Protein structure analysis
The secondary structure prediction with PSI-PRED indicated two distinct regions in Cdf79930: an α-helix-rich N-terminal region (also predicted by InterPro); and a β-strand-rich C-terminal region. Similarly, secondary structure analysis of Cdf79930 by CD spectroscopy revealed 42% α-helices and 11.52% β-strands (Fig. 2C). Using Phyre2, more than 92% of the residues were modelled at >90% confidence, and the resulting 3D model further revealed the distinct conformation, i.e., an (α/α)6 incomplete toroid at the N-terminus and a C-terminal β-sandwich domain (Fig. 2B).

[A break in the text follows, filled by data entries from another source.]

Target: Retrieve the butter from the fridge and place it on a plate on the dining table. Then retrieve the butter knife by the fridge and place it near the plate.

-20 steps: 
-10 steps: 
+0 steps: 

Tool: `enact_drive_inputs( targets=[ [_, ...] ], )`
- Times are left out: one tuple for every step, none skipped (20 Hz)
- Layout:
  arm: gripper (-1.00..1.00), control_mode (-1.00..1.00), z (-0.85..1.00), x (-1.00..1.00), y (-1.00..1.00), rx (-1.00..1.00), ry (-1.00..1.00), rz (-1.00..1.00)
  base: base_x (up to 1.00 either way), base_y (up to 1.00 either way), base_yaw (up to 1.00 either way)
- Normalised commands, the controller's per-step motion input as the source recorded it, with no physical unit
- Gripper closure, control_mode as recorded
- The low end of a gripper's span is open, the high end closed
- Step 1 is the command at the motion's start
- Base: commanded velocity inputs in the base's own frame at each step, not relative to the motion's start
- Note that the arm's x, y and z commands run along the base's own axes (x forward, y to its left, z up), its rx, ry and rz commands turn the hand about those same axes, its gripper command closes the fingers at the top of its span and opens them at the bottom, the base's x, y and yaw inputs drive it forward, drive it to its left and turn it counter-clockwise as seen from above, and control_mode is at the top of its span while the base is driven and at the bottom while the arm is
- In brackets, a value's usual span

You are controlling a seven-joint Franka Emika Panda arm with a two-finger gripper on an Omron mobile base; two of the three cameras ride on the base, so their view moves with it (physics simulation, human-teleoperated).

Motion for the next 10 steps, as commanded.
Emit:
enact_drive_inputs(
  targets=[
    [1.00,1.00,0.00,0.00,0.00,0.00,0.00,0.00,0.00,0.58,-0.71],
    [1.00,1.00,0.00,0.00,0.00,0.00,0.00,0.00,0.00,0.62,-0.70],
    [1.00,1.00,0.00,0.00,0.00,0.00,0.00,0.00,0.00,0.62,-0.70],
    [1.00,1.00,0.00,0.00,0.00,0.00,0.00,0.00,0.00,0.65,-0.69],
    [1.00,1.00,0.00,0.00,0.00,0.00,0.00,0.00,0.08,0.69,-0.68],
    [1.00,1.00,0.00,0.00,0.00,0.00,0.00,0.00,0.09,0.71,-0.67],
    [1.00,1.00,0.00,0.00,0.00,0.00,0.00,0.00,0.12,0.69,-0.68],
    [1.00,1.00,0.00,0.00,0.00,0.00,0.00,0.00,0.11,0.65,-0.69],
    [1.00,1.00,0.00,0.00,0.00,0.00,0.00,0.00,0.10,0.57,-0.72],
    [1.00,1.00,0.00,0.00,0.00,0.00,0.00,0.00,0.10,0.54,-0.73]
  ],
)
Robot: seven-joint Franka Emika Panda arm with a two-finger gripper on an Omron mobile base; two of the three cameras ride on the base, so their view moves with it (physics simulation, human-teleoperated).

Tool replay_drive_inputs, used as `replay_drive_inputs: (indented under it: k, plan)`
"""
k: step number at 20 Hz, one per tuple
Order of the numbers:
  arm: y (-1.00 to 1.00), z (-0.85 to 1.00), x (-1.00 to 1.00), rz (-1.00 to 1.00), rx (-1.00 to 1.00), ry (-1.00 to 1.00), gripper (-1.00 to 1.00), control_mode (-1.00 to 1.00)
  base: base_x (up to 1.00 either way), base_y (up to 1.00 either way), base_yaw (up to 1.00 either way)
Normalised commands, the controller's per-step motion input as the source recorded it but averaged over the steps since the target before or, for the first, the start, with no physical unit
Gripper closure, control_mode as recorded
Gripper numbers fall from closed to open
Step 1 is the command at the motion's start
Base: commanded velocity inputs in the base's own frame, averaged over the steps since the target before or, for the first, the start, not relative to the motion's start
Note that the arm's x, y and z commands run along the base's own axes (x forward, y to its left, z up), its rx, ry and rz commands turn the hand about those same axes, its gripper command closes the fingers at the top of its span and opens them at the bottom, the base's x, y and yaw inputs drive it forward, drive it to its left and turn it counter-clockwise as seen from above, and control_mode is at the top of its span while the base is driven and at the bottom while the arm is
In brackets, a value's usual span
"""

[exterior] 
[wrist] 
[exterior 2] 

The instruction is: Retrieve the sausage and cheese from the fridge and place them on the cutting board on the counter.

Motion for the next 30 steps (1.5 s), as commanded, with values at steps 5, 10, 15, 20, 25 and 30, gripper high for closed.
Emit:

Heterologous expression, purification, and biochemical characterisation
Sequence analysis using the SignalP and PrediSi web software tools indicated the presence of a 15-amino acid signal peptide at the N-terminus, and the protein as localised in periplasm25,26. The Cdf79930 protein was expressed without this signal peptide, and the expression of soluble Cdf79930 was obtained at 16 °C. The recombinant protein was purified first using an immobilised metal (Ni2+) affinity column and thereafter passed through a size exclusion chromatography column. In the size exclusion chromatography, ulvan lyase activity was eluted as a single peak, and the eluted protein was homogeneous, as observed using denaturing polyacrylamide gel electrophoresis (Fig. 3A).
Biochemical characterisations were performed on the purified samples of Cdf79930 obtained after size exclusion chromatography (Table 1). Cdf79930 was optimally active at 40 °C. The addition of up to 500 mM sodium chloride did not have a significant effect on the ulvan lyase activity (Table 1). The Vmax and Km values of ulvan lyse were 540 µg of reducing ends/ml. min. mg protein and 0.77 mg/ml, respectively (Fig. 3B). Cdf79930 degraded both chondroitin sulphate and heparan sulphate (Fig. 3C). However, no detectable lyase activity was observed against pectin, xanthan or alginate. The initial velocity as a function of the pH curve was bell-shaped, and the maximum initial velocity was observed at pH 8.0. A loss of 50% of activity was observed at pH 7.0 and pH 9.0. The conformation of the enzyme changed from pH 7.0 to 8.0, while it displayed similar conformation at pH 8.0 and 9.0 (Fig. 4A–C). Consistent with this, pH also affected the thermal denaturation of the Cdf79930 (Fig. 4D). The enzyme displayed a biphasic thermal denaturation due to the presence of two distinct domains and showed the higher melting temperature at the alkaline pH.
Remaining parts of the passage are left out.